“Estimamos que solo se está detectando entre el 30 % y el 40 % de los casos reales. Modelos del equipo de análisis de la RDC junto con el Imperial College evalúan que el tamaño real del brote podría ser tres veces mayor en número de casos confirmados”, afirmó el jefe de Preparación y Respuesta ante Emergencias de los Africa CDC, Yap Boum.
Durante su rueda de prensa virtual semanal, los Centros para el Control y la Prevención de Enfermedades de África (Africa CDC) informaron que menos del 10 % de los casos proceden de contactos conocidos y menos del 40 % tienen un vínculo epidemiológico claro con un caso confirmado.
Boum explicó que la falta de detección responde en gran medida a que el brote está causado por la cepa Bundibugyo, cuyos síntomas son más leves que los de la variante Zaire y carecen de cuadros hemorrágicos severos tan evidentes, lo que reduce la percepción de gravedad en la población y retrasa la búsqueda de atención médica.
Como resultado al menos el 97 % de las muertes recientes se están produciendo en la comunidad o en centros de salud generales que carecen de protocolos de aislamiento y de prevención de infecciones adecuados.
En el mapa epidemiológico, el organismo resaltó la ausencia de transmisión activa durante más de 42 días en tres zonas de salud, mientras que provincias como Ituri (epicentro del brote), Kivu del Norte y Kivu del Sur no han notificado casos en los últimos 79 días. La transmisión también golpea a Haut-Uélé (este) y Tshopo (centro-norte).

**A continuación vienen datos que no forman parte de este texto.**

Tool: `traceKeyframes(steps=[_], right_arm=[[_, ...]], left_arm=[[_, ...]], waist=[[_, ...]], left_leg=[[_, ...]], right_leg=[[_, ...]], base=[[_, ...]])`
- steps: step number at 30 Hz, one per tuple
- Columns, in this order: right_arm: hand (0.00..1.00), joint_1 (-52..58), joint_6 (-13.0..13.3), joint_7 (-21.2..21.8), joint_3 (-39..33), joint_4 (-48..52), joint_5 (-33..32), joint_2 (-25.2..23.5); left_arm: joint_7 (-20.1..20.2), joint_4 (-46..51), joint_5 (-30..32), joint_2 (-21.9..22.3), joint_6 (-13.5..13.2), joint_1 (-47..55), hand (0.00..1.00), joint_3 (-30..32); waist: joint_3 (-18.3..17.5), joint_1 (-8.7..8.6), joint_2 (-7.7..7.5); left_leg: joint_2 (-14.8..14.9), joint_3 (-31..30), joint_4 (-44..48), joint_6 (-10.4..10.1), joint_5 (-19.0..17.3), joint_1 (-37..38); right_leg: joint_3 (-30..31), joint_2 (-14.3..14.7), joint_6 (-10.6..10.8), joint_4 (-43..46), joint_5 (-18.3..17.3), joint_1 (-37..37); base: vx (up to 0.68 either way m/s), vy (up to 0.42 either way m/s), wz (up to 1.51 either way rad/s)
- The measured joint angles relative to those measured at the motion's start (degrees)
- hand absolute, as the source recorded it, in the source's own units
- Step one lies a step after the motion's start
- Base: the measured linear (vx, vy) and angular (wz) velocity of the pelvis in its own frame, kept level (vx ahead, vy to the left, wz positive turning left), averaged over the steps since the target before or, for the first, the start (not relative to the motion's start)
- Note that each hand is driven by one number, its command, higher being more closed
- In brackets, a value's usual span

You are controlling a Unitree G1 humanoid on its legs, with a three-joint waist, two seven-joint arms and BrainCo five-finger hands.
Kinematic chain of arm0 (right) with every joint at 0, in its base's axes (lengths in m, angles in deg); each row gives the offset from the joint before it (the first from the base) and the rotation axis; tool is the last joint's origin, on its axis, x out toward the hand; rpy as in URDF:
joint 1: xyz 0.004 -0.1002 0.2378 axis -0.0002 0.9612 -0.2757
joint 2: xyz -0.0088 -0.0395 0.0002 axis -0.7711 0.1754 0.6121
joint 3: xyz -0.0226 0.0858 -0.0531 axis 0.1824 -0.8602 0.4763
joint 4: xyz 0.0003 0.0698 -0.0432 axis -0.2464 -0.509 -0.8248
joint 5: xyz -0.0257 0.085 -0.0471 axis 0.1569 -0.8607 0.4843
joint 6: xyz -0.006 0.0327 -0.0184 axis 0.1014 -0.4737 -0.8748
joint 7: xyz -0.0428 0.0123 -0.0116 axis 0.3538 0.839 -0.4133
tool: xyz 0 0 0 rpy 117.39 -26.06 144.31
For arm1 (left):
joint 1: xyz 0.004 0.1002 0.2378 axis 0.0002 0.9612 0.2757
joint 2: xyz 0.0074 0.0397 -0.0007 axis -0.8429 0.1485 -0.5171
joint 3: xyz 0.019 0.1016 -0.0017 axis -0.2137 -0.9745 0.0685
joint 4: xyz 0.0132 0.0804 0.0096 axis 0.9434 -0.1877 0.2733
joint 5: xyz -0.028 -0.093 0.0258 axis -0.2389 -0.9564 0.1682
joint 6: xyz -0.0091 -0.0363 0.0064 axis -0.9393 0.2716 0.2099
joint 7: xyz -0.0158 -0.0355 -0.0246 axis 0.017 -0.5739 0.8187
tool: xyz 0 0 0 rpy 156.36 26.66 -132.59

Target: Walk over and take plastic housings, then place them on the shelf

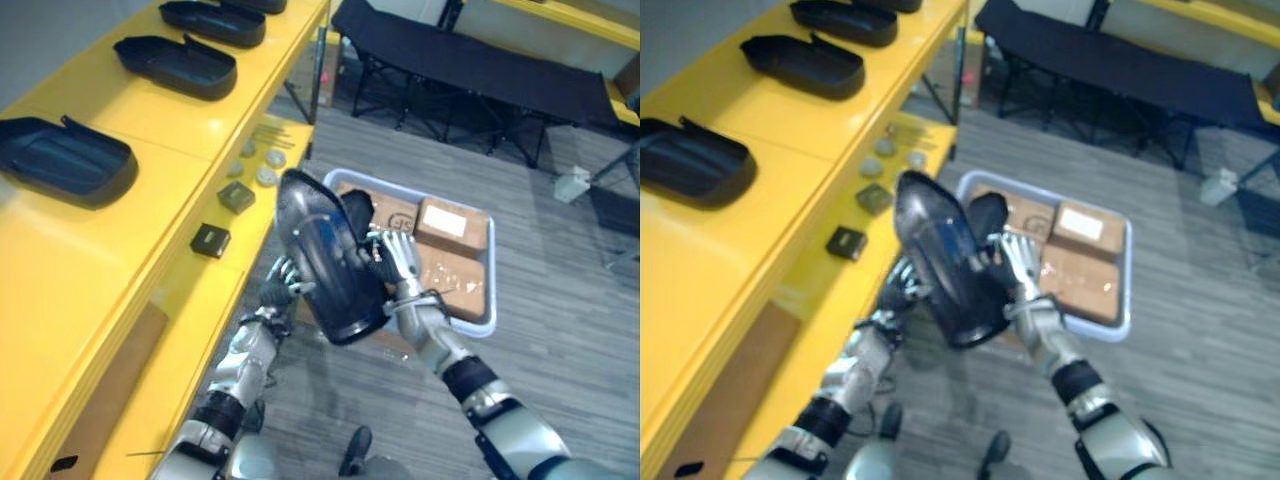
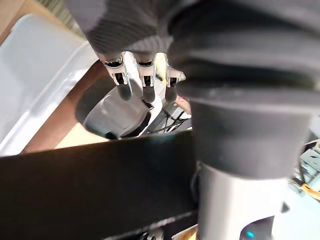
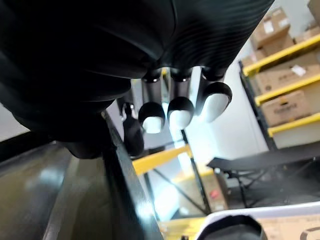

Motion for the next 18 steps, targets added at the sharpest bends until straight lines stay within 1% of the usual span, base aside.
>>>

Sin embargo, Africa CDC confirmó dos casos en la localidad de Buta, en la provincia septentrional de Bas-Uélé, un área muy cercana a la frontera con la República Centroafricana (RCA), donde ya se han desplegado laboratorios móviles y mecanismos de vigilancia transfronteriza para evitar la expansión regional del virus.
El Gobierno de la RDC elevó este jueves a 2.476 el número de muertos por el brote de ébola declarado en el este del país el 15 de mayo pasado, que ya se registra como el segundo más letal de la historia y el mayor en cuanto a infecciones en este país.
Esta epidemia superó a la que también ocurrió en la misma región congoleña entre 2018 y 2020, pero todavía se encuentra lejos del más grave registrado hasta la fecha, que provocó 11.000 muertos y 28.000 contagios en África occidental entre 2014 y 2016.